Personal information
- Full name: John Frederick Cooper
- Born: 14 February 1855 Henley-on-Thames, Oxfordshire, England
- Died: 30 January 1928 (aged 72) Henley-on-Thames, Oxfordshire, England
- Batting: Right-handed

Domestic team information
- 1881: Marylebone Cricket Club

Career statistics
| Competition | First-class |
| Matches | 1 |
| Runs scored | 0 |
| Batting average | 0.00 |
| 100s/50s | –/– |
| Top score | 0 |
| Catches/stumpings | –/– |
- Source: Cricinfo, 4 May 2021

= John Cooper (cricketer, born 1855) =

English cricketer and solicitor

John Frederick Cooper (14 February 1855 – 30 January 1928) was an English first-class cricketer and solicitor.

Cooper was born at Henley-on-Thames in February 1855. He was educated at Marlborough College, where he played for the school cricket team. He was described by Wisden as "a very good bat, plays in beautiful form, and has a very pretty and effective cut". His one first-class appearance came for the Marylebone Cricket Club against Hampshire at Southampton in 1881, being dismissed without scoring by Charles Young in the MCC's only innings. In addition to playing first-class cricket, Cooper also played minor matches for Shropshire and Wiltshire.

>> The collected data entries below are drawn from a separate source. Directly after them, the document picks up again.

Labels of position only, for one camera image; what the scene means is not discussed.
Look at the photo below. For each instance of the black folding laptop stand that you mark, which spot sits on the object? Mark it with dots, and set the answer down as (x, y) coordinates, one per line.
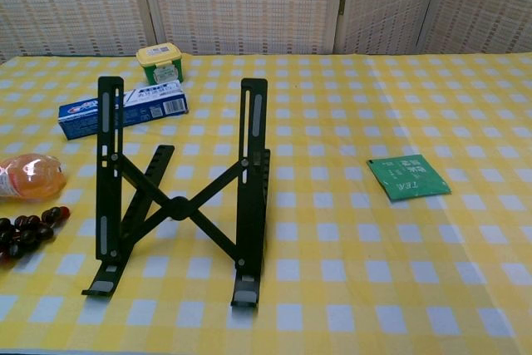
(179, 208)

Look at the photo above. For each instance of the yellow checkered tablecloth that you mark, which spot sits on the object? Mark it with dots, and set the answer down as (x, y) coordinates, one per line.
(374, 267)

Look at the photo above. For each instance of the blue toothpaste box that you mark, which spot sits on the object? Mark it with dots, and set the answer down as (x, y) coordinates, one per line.
(166, 103)

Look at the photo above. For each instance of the green tea sachet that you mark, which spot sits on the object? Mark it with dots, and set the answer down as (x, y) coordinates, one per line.
(409, 178)

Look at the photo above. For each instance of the yellow green lidded container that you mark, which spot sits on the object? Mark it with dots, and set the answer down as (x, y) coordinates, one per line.
(158, 55)

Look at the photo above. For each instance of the brass screen hinge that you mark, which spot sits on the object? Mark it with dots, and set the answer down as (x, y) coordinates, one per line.
(343, 3)

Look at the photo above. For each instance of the orange drink bottle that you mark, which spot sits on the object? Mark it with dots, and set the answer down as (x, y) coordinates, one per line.
(33, 180)

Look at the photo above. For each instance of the dark red grape bunch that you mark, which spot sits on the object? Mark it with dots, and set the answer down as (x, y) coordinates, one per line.
(25, 232)

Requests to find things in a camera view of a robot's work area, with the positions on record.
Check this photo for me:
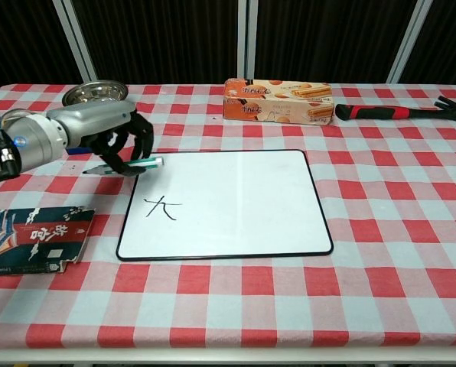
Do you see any orange biscuit roll box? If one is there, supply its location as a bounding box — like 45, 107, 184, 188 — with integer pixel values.
223, 77, 335, 126

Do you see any red black claw hammer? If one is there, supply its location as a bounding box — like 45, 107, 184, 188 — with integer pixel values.
334, 96, 456, 133

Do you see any white partition frame post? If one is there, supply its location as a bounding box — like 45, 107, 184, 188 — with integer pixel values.
237, 0, 256, 83
61, 0, 96, 84
386, 0, 432, 83

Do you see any stainless steel bowl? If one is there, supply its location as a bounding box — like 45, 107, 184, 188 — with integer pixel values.
61, 80, 129, 109

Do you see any red white checkered tablecloth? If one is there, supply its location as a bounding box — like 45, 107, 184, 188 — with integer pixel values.
0, 82, 456, 351

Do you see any dark blue printed box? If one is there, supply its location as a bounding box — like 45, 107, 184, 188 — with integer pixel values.
0, 206, 96, 277

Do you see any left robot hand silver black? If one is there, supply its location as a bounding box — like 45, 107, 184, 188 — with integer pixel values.
46, 99, 155, 177

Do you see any green white marker pen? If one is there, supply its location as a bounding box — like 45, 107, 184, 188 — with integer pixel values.
83, 155, 164, 176

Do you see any white dry-erase board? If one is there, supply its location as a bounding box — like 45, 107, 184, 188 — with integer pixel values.
116, 148, 334, 262

Cooper was admitted as a solicitor in 1879 and later became registrar for the County Court, in addition to holding the office of Town Clerk of Henley. He was for more than thirty years the secretary of the Henley Royal Regatta, having been appointed in 1881. Cooper died at Henley in January 1928, following a brief illness of three days.